En el diario digital
Granada Hoy se ha publicado un informe titulado El vandalismo como fenómeno
emergente de las grandes ciudades andaluzas, de los profesores Mario Jordi
Sánchez y Francisco Aix García, en él no solo se constata el incremento de
estas acciones sino que se cuestiona que sean adolescentes y menores los que
las realizan. Destacan los autores que hay descontento de los más jóvenes ante
las consecuencias de la crisis, hay apatía y también malestar al observar que
la corrupción se ha extendido como una lepra en los ayuntamientos sin que la
administración actúe.
También sabemos que
en las ciudades más pobladas existe la tendencia de que los llamados
“poligoneros” se unan para actuaciones contra el vecindario. Tenemos la
impresión de que en esos grupos que se dan en barrios de las principales
ciudades hay muchos adultos. Se forman
bandas cuyos componentes tienen en común la incomprensión, el rechazo, los
problemas familiares, la desestructuración. Se muestran en contra de la
sociedad, están disconformes con el ambiente en que viven, este es un fenómeno
que el cine retrató hace mucho tiempo. Por ejemplo en aquella espléndida West Side Story neoyorquina ya se
constataba el poder de las bandas juveniles, su desafío a la autoridad. Parece
que el trastorno antisocial se establece entre los 12 y los 15 años, y consiste
en que el adolescente cree que no tiene que arrepentirse de sus actuaciones.
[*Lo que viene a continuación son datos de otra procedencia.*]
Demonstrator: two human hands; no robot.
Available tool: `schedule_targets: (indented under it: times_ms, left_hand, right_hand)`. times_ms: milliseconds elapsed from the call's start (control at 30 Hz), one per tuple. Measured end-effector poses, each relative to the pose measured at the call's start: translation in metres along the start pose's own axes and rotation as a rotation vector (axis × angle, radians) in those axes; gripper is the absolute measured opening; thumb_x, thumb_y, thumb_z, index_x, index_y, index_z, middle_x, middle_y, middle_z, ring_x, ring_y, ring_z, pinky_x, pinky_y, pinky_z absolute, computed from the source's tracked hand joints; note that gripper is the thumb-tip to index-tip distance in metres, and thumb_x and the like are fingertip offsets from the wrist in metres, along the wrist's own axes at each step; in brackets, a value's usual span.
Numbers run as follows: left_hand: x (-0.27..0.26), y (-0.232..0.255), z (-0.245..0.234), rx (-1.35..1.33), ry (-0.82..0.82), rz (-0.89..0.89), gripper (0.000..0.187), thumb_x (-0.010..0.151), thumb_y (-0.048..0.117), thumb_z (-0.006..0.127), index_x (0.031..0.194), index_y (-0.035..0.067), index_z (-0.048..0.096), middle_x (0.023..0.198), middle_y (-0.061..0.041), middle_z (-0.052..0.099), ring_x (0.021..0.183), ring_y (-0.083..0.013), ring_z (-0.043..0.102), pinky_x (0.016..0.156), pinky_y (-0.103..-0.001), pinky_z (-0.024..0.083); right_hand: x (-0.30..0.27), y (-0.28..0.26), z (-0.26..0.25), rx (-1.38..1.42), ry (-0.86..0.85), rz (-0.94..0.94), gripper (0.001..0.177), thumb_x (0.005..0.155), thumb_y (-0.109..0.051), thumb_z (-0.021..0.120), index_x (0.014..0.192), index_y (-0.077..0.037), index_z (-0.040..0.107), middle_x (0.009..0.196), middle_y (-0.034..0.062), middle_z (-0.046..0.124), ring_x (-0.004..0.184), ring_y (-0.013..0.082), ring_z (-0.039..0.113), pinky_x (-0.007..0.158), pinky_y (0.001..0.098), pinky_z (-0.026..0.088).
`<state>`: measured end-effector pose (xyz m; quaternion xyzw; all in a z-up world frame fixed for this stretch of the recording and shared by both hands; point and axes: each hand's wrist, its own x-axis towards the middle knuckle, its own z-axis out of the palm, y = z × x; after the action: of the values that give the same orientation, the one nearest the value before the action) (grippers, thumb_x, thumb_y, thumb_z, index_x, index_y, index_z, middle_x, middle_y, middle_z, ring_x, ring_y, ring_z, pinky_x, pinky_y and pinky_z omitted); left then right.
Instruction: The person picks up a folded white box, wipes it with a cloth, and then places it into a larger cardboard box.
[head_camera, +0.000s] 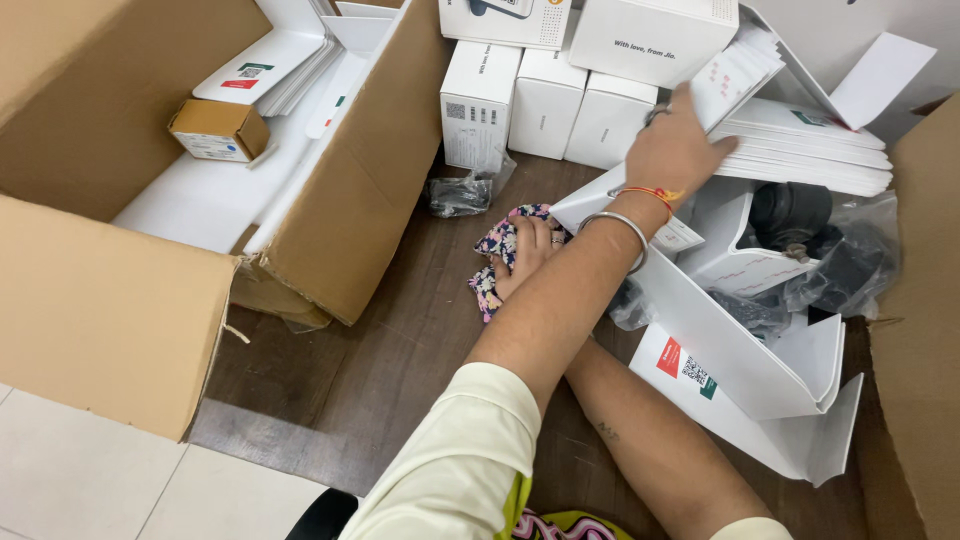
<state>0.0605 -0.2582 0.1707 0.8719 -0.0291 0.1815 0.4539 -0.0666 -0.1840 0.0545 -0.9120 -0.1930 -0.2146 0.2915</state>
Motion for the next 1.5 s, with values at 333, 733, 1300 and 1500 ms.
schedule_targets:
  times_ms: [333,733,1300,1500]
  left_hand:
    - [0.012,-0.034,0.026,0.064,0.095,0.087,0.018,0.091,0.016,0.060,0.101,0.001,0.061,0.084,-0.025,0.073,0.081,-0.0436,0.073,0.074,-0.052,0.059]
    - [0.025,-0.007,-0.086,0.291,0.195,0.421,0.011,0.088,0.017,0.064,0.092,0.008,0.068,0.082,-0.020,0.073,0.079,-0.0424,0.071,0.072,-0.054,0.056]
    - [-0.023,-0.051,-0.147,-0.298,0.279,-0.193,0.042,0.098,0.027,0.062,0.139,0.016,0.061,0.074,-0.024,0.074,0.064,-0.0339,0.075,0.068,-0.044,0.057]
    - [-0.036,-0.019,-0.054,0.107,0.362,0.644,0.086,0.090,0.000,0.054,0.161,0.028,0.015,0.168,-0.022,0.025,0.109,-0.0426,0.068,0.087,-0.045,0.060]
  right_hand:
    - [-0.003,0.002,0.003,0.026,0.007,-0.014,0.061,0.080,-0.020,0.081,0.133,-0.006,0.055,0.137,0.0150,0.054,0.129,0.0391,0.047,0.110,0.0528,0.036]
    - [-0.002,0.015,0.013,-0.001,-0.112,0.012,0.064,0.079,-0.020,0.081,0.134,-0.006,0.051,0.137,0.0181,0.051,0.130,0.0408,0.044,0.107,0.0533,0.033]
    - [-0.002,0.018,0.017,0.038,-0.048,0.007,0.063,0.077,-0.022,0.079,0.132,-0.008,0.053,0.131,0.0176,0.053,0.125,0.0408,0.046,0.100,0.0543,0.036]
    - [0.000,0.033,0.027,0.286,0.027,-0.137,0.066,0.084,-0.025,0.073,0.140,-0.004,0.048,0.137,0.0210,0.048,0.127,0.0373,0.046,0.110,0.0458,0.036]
La
desigualdad económica, la gran diferencia entre pobres y ricos y la dificultad
para salir del barrio pueden ser determinantes. Estos actos suelen realizarse
en grupo como consecuencia del descontento, por la insatisfacción que sienten
sus componentes, pero también se dan a veces como forma de celebración de un
triunfo deportivo, en medio de fiestas populares como los carnavales, es decir
en momentos en que se incrementa el consumo del sustancias estimulantes. Pero
esto no quiere decir que haya que relacionar el vandalismo con ambos elementos,
seguramente son otras las motivaciones.
Tenemos altos
índices de fracaso escolar, somos la región de España donde la gente se
divorcia más, a pesar de la pequeña recuperación de la economía el paro sigue
haciendo estragos particularmente entre los jóvenes. Además, parece que existen
una serie de factores biológicos, psicológicos, familiares y sociales que influyen
en estas actuaciones. Se generaría, entonces, un trastorno antisocial de la
personalidad, que en el sector juvenil o adolescente se traduce en trastorno de
conducta disocial. De lo que se trata es de infringir las normas implantadas
por la familia, los compañeros, el colegio o la sociedad. Según los psicólogos
y los sociólogos, esta psicopatología es más frecuente entre varones que en
mujeres. Presuntamente, estamos en los ámbitos de capas sociales de clase
media-baja, y quienes lo padecen son personas con poco nivel de formación
incapaces de plantearse objetivos a medio-largo plazo en la vida, muestran falta
de motivación de cara al progreso personal, viven en una burbuja de apatía y no
les preocupa la obtención o conservación de un empleo. La pérdida del modelo
familiar tradicional también debe afectar, y, según los estudios realizados,
los niños que han experimentado malos tratos ya sean físicos o psicológicos,
así como los jóvenes que no reciben suficiente afecto por parte de sus
familiares, tendrán más posibilidades de sentirse inadaptados, y por lo tanto
pueden desarrollar más fácilmente este tipo de conductas. Con todo ello, nuestras
islas tienen una doble imagen: paraíso turístico de tarjeta postal y barrios
marginales, Primer Mundo y Tercer Mundo en pocos kilómetros. Cara y cruz.